Simplify your maintenance activities with topology-aware Maintenance Windows in Stack Monitoring. Stack Monitoring is an Oracle Cloud Infrastructure (OCI) service that provides monitoring for applications and their underlying technology stack. When performing maintenance activities on resources, it is desirable to temporarily suppress alarm notifications on these resources to prevent alarm noise. The task of determining the appropriate set of relevant alarm rules for all resources in the maintenance window can be complicated and tedious. Eliminate this complexity by using OCI Stack Monitoring’s new Maintenance Windows. Maintenance Windows can suppress alarm notifications for an entire fleet of hosts and all resources on those hosts or suppress all alarm notifications for an entire application stack (application servers, databases, hosts, storage, load balancers, etc.) in just a few clicks.
Stack Monitoring’s Maintenance Windows UI provides you with a one-stop shop to manage alarm suppressions. From this UI, you can schedule, start, and stop a one-time or repeating Maintenance Window. Additionally, you can view all active, scheduled, and completed Maintenance Windows.
Topology-aware alarm suppressions
When performing maintenance, identifying all alarm rules of the resources included in the event can be an alarming task that can lead to alarm fatigue. For example, when patching a fleet of hosts, identifying all the alarm rules for the hosts and resources running on the host can be time consuming and error prone. Maintenance Windows simplify this process by changing the focus to identifying the resources under maintenance instead of individual alarm rules. As such, simply focus on identifying the hosts under maintenance, including filtering the desired set of hosts using tags. Since Stack Monitoring is topology-aware, the Maintenance Window will automatically identify all the resources running on those hosts and include all the associated alarm rules across the entire set.
Maintenance Windows are not limited to host maintenance. Maintenance for all resources monitored in Stack Monitoring benefit from Maintenance Windows. As another example, consider a scenario where you need to patch an Oracle Database System. When creating a Maintenance Window, simply include the Oracle Database System resource (DBSYS9145 in image 2 below), and Stack Monitoring will automatically identify the associated CDB, PDB, and listeners, and identify and suppress all their associated alarm rules. Had this database system included ASM, this would have been included as well. The inclusion of the related resource and identification of the corresponding alarm rules reduces the burden on you, the DevOps engineers, to identify all impacted resources and their associated alarms in a maintenance event.
Stack Monitoring’s Maintenance Windows provide flexible scheduling to meet your maintenance needs
- When unplanned maintenance or incidents occur, a Maintenance Window can be scheduled to begin immediately.

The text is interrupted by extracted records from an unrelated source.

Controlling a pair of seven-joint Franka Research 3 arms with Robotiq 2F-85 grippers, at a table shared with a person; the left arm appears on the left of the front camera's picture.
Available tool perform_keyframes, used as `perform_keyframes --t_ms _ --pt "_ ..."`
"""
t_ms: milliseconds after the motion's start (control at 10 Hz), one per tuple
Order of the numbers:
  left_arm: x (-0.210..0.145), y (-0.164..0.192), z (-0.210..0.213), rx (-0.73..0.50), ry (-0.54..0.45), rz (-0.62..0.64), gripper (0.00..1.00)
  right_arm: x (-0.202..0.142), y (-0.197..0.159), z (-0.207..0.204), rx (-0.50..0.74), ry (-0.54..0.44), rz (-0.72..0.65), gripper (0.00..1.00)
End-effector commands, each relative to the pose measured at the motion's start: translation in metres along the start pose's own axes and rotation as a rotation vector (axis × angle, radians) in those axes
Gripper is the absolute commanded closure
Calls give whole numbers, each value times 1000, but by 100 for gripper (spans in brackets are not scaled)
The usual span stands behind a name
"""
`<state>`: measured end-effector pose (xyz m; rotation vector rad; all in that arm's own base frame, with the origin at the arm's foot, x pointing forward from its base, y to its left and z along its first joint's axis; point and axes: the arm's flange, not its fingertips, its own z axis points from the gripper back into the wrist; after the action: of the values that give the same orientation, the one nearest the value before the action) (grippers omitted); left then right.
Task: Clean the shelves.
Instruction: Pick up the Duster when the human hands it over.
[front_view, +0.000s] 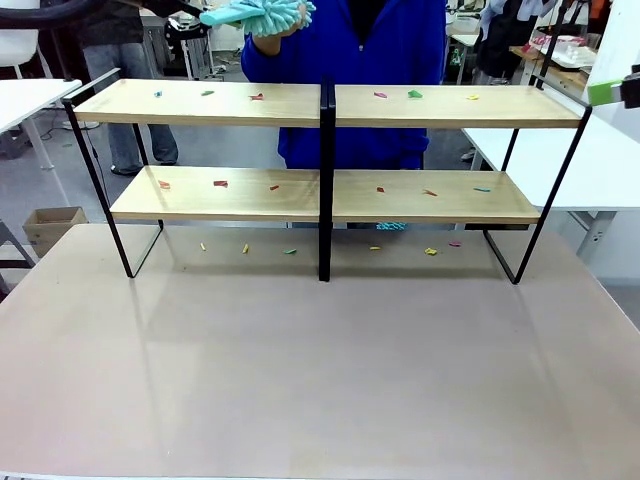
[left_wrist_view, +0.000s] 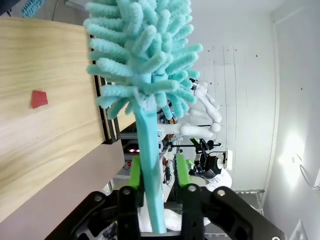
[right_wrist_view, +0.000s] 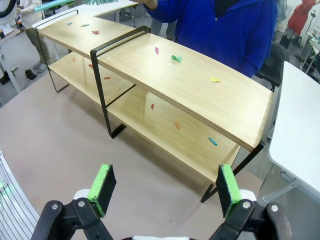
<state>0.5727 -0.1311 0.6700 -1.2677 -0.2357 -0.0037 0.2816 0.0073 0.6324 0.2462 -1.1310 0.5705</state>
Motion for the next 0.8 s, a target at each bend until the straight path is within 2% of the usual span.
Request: perform_keyframes --t_ms 0,500,700 --pt "-7 1 -1 -15 -33 -20 100 0 0 -1 0 -1 1 0" --pt "-14 -2 1 -33 -18 -43 100 0 0 -1 0 -1 1 0" --pt "-28 -15 28 -47 60 -106 100 0 0 -1 0 -1 1 0"
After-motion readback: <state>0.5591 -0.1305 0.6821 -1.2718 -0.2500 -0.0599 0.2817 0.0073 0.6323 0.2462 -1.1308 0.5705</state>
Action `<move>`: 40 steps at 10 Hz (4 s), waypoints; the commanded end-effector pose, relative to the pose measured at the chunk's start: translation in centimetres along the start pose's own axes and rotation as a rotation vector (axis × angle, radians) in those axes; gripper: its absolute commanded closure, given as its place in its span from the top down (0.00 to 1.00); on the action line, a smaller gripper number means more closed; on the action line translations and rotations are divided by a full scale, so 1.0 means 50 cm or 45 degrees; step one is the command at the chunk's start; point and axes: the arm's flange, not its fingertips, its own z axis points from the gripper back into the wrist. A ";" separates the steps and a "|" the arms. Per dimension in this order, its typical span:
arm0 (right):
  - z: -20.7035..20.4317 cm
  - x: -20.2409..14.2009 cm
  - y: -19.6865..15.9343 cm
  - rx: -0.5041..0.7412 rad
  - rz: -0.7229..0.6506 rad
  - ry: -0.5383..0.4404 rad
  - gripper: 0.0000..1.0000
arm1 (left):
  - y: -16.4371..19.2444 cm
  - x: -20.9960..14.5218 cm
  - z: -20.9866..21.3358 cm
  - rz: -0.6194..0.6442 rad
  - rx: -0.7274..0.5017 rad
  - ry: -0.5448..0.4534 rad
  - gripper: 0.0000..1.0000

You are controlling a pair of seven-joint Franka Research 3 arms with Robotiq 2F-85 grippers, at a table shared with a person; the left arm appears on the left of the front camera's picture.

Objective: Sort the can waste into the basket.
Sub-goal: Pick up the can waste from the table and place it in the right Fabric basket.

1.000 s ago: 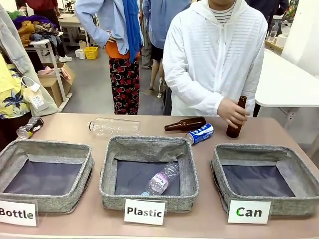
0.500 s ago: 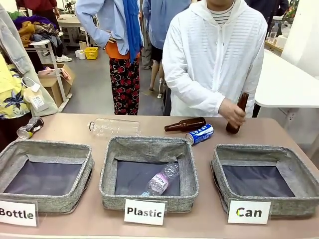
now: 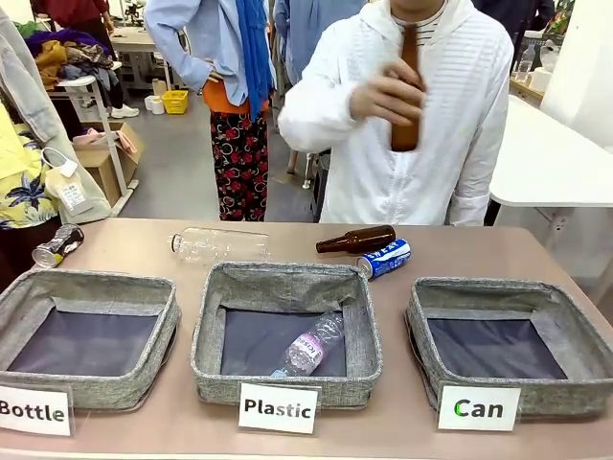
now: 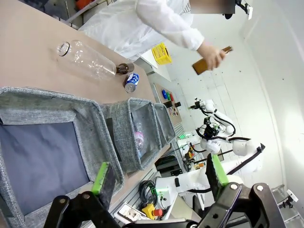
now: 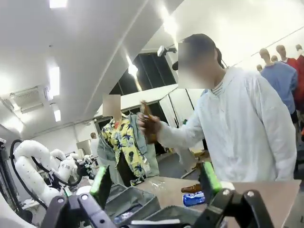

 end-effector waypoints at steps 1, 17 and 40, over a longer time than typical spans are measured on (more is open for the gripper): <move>-0.022 0.020 -0.033 0.006 0.045 0.194 1.00 | -0.002 -0.003 -0.003 -0.029 -0.024 -0.016 1.00; -1.052 -0.311 -0.088 0.469 1.175 2.222 1.00 | -0.098 0.026 0.394 0.061 -0.328 -0.537 1.00; -1.173 -0.644 -0.279 0.599 1.069 2.383 1.00 | -0.077 -0.101 -0.059 -0.096 0.150 0.490 1.00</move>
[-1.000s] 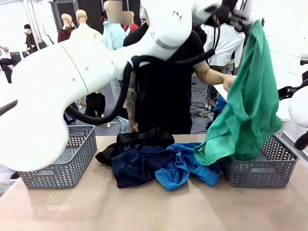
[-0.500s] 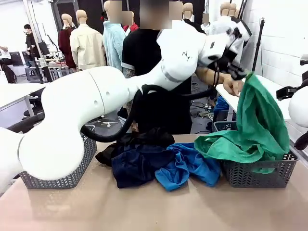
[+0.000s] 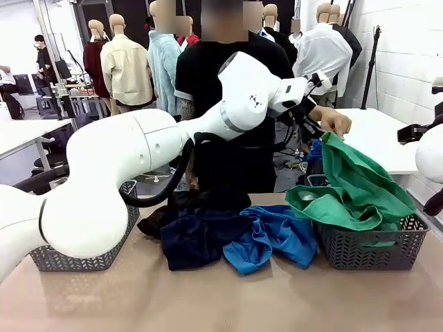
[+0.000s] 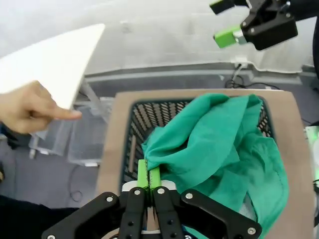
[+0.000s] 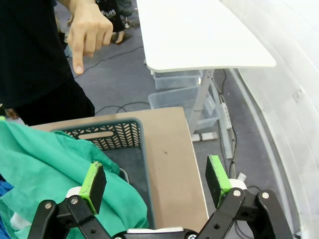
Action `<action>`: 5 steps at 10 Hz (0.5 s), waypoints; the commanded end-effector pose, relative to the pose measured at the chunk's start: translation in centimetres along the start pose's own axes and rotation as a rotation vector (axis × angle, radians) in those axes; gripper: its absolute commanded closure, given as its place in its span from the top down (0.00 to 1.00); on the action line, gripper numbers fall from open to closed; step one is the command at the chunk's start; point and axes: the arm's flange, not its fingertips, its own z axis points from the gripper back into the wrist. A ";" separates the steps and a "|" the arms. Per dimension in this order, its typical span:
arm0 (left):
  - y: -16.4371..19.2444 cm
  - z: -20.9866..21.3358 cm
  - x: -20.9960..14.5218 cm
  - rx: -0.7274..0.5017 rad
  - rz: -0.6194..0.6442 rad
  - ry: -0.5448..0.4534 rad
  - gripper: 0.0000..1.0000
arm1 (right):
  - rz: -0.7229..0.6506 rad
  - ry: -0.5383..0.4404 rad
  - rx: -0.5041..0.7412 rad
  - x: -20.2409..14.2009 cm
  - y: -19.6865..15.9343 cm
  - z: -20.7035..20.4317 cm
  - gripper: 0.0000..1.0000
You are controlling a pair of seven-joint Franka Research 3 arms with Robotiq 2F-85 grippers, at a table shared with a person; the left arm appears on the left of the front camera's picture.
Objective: Sort the tops and bottoms.
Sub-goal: Sort the clothes according to human instructions.
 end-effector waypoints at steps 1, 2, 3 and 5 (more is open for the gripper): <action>8.7 -9.2 7.5 -0.144 0.118 -0.003 0.00 | 0.000 0.007 0.001 0.0 -0.1 -0.1 1.00; 8.0 -9.8 6.0 -0.192 0.152 0.019 0.00 | 0.000 0.007 0.001 0.0 -0.1 -0.1 1.00; 7.5 -10.1 5.0 -0.251 0.181 0.029 0.00 | 0.000 0.007 0.001 0.0 -0.1 -0.1 1.00; 7.1 -11.0 2.2 -0.300 0.285 0.074 0.00 | 0.000 0.007 0.001 0.0 -0.1 -0.1 1.00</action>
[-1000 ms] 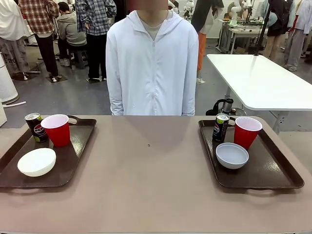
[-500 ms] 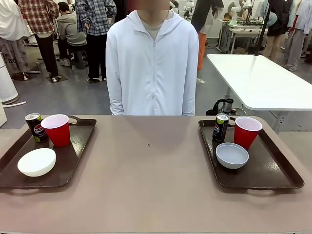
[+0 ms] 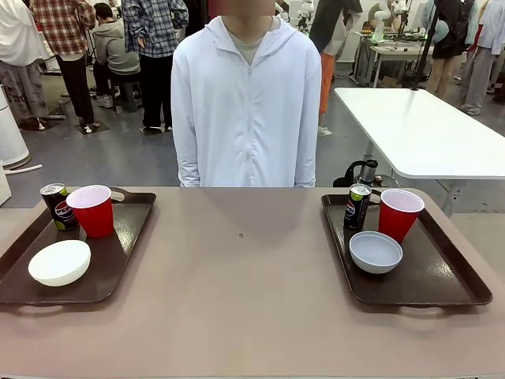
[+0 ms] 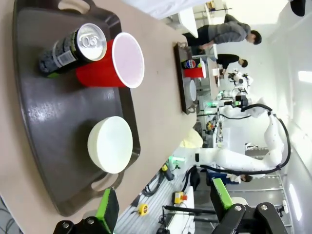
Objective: Prepare tableware on both trays.
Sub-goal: Pick up a Picnic Bowl from the table and place it on a Handle tray.
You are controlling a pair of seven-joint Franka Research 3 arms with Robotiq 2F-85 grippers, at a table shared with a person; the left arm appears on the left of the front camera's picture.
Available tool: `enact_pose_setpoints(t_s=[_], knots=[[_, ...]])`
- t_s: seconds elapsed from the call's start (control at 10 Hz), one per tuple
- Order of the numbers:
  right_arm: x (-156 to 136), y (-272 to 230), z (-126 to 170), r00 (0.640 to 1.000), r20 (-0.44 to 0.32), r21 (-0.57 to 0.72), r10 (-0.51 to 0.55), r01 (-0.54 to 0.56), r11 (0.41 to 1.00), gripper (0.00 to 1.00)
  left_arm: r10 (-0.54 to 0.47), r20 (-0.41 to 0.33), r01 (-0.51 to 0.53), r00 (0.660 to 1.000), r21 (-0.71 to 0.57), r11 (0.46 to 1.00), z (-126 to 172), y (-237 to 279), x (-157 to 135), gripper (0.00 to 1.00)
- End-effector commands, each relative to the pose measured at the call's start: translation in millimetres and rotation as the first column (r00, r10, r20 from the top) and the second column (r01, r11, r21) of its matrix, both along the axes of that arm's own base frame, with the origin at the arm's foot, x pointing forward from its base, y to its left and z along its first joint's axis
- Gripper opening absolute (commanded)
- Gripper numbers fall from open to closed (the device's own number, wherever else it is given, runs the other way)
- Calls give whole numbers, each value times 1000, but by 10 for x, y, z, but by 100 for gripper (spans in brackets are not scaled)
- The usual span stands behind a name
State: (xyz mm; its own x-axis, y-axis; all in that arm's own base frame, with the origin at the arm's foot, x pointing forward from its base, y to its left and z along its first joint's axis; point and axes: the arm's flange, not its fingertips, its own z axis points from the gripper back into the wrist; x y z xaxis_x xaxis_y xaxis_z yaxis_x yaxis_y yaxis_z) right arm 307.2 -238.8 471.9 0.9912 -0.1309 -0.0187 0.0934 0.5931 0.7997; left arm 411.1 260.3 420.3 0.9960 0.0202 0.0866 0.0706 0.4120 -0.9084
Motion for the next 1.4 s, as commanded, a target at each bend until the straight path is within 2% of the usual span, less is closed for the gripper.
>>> enact_pose_setpoints(t_s=[0.0,1.3], knots=[[8,4,1,1000,0,0,1,-1,1000,100,20,-8,-20,1000,-12,1000,6,8,-18,100],[8,4,1,1000,0,0,1,-1,1000,100,20,-8,-20,1000,-12,1000,6,8,-18,100]])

- When performing planned maintenance, schedule the Maintenance Window’s start date and time.
- Set the duration, or set a specific end date and time. Defining a Maintenance Window in advance, removes a step in the maintenance work plan and allows you to stay focused on the system changes and less on administrative work.
Identifying resources in an active Maintenance Windows
- Maintenance Window UI provides a comprehensive list of all active, scheduled, and completed Maintenance Windows.
- Stack Monitoring home page UI also provides a banner to identify that a resource is currently in an active Maintenance Window. This banner includes the start and end time of the Maintenance Window as well as a link to the Maintenance Window itself for more information regarding the event.
Another way to identify if a resource is in maintenance is the wrench icon. This icon is a key Stack Monitoring UI feature that identifies any resource associated with an active Maintenance Window.
When reviewing open alarms, the Maintenance Window icon allows you to skip over those resources identified as currently included in a Maintenance Window and focus on open alarms that are not currently suppressed.
Application and infrastructure maintenance can be stressful, your monitoring shouldn’t be. Get started today with OCI Stack Monitoring’s Maintenance Windows to help remove some of the burden on you and place the focus where it should be, on implementing successful production changes. Happy Monitoring!